En un extremo de la galaxia, hay algunos países y culturas en las que
el juego activo y el ejercicio físico forman parte esencial de la educación. En
el otro extremo, hay amplias zonas del planeta en las que los niños (y sobre
todo las niñas) no pueden jugar porque les han robado sus vidas la pobreza o la
religión.
¿Y en España? Aquí hay fútbol. Ni juego, ni deporte. Sólo fútbol. Antes
por lo menos teníamos futbolines. Hoy ya ni eso.

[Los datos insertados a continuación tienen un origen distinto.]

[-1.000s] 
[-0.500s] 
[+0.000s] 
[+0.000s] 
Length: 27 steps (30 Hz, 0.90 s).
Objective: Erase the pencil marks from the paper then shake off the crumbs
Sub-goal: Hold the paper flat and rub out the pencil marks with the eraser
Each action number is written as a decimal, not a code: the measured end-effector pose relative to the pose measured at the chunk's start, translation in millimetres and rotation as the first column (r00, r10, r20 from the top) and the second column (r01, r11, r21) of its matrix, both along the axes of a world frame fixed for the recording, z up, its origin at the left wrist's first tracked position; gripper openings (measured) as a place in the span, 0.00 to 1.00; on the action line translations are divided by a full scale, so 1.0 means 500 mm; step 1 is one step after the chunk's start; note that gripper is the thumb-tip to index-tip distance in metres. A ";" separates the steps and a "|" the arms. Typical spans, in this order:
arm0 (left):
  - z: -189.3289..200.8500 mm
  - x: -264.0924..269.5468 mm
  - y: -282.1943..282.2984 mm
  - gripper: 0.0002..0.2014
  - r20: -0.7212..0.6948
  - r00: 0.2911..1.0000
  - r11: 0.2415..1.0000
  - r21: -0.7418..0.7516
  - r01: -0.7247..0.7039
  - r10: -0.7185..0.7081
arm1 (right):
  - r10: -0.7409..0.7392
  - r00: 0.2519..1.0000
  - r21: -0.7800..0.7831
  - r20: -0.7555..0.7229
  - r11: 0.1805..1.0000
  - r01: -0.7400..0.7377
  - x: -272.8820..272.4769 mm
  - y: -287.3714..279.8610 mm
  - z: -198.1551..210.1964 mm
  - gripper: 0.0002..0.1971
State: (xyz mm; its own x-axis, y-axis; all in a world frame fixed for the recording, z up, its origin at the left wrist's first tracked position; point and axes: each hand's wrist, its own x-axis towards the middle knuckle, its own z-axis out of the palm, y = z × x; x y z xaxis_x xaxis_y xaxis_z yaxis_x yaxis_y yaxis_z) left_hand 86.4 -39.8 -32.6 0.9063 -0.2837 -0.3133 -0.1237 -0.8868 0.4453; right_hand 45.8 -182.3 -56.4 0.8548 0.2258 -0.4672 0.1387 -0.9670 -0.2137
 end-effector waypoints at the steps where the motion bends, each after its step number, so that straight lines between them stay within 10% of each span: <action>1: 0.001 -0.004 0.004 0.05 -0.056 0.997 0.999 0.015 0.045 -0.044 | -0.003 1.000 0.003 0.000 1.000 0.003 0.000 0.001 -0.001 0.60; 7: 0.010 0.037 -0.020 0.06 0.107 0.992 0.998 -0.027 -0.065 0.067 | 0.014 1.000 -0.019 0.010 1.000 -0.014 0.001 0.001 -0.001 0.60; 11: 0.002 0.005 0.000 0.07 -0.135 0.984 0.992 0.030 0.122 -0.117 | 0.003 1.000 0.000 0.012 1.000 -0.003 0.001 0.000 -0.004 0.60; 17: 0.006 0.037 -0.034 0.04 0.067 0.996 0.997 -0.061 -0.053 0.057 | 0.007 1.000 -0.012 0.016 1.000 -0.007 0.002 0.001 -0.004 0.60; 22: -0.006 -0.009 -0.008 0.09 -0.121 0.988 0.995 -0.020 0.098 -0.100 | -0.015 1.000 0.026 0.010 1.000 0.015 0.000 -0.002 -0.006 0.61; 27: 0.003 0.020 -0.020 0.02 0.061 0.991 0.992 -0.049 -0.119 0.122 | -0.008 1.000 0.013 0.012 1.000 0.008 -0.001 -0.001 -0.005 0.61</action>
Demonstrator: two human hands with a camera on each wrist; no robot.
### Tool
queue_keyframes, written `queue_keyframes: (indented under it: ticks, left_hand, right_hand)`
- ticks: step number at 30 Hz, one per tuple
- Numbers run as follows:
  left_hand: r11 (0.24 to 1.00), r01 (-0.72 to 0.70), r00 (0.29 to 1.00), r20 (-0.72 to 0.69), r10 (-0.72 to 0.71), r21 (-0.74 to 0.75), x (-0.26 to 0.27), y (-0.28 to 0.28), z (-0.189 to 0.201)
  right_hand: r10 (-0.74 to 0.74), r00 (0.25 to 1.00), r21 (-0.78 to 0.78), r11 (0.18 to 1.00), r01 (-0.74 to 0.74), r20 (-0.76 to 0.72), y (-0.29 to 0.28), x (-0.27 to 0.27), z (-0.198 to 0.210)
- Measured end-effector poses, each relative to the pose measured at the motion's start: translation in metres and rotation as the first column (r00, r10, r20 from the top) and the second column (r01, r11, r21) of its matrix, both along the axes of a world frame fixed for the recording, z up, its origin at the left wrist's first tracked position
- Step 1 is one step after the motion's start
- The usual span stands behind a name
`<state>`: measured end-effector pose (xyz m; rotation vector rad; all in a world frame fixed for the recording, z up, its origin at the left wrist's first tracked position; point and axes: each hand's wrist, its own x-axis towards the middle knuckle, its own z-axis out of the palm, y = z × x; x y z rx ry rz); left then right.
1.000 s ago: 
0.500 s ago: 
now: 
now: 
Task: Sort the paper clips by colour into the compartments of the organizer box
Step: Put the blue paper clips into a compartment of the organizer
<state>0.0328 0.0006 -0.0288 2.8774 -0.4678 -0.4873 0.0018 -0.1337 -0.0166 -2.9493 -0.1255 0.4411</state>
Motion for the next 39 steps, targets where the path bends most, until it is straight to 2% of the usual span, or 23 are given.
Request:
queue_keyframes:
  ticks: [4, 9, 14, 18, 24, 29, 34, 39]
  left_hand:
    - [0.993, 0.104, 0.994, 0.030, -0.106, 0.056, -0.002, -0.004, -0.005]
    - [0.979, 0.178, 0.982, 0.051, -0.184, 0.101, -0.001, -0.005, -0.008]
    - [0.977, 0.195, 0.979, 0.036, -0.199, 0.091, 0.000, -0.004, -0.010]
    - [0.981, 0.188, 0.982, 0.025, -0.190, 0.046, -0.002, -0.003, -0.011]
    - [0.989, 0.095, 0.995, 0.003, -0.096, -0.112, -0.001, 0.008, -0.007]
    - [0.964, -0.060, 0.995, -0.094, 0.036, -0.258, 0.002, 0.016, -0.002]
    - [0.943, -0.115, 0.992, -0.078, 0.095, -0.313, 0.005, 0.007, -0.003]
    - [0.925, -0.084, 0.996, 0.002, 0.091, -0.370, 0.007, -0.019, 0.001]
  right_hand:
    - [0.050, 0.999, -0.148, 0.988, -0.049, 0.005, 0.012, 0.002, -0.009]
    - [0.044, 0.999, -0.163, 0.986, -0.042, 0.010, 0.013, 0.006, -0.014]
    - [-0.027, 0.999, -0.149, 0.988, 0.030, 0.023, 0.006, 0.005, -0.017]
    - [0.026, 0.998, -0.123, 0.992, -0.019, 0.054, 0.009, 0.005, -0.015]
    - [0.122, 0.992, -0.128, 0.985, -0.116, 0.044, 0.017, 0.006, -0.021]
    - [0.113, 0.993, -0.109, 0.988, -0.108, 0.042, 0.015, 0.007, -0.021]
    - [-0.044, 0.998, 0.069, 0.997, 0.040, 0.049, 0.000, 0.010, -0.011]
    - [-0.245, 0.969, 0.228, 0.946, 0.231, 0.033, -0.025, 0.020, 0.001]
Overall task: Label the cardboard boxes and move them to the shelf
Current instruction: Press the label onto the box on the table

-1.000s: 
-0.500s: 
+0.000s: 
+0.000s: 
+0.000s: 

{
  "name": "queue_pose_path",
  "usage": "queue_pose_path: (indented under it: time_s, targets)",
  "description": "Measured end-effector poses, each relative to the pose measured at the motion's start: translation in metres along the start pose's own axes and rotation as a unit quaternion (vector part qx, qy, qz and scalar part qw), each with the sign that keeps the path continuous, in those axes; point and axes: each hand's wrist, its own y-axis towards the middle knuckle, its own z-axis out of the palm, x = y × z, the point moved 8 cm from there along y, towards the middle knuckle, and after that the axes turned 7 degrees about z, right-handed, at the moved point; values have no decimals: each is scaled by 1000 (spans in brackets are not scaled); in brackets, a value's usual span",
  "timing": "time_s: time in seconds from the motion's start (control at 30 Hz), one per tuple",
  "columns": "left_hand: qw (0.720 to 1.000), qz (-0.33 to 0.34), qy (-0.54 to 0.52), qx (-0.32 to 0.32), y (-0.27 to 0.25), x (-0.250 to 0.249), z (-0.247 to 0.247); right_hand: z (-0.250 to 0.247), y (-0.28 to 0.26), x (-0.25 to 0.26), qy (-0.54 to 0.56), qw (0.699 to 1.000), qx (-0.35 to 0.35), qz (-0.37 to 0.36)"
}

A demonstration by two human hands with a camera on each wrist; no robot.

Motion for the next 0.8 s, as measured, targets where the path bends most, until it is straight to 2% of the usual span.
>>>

Un niño que hoy juegue al baloncesto está practicando un deporte
minoritario. Un chaval que le dé al balonmano, al voleibol, al hockey, al rugby
o al waterpolo es un bicho raro. Y una chica que haga deporte es casi una
antisistema.
Porque aquí de lo que se trata es de jugar al fútbol. O mejor todavía,
de verlo. Y de gritar al árbitro y a los jugadores del equipo contrario. O a
los del equipo propio cuando no ganan.
Vivimos en un país en el que dos de nuestros medallistas olímpicos
(raras avis) han acusado abiertamente a sus respectivas federaciones de
inoperancia y chanchullismo. Ellos se han conseguido situar en la élite del
deporte a pesar de, y no gracias a.
Ahora, acabado el espejismo de los juegos de 2020, nos toca regresar a
la realidad. Misma política, menos presupuesto. Y el que quiera hacer deporte,
que vea el fútbol por la tele. A veces creo que corro para escapar de Ellos.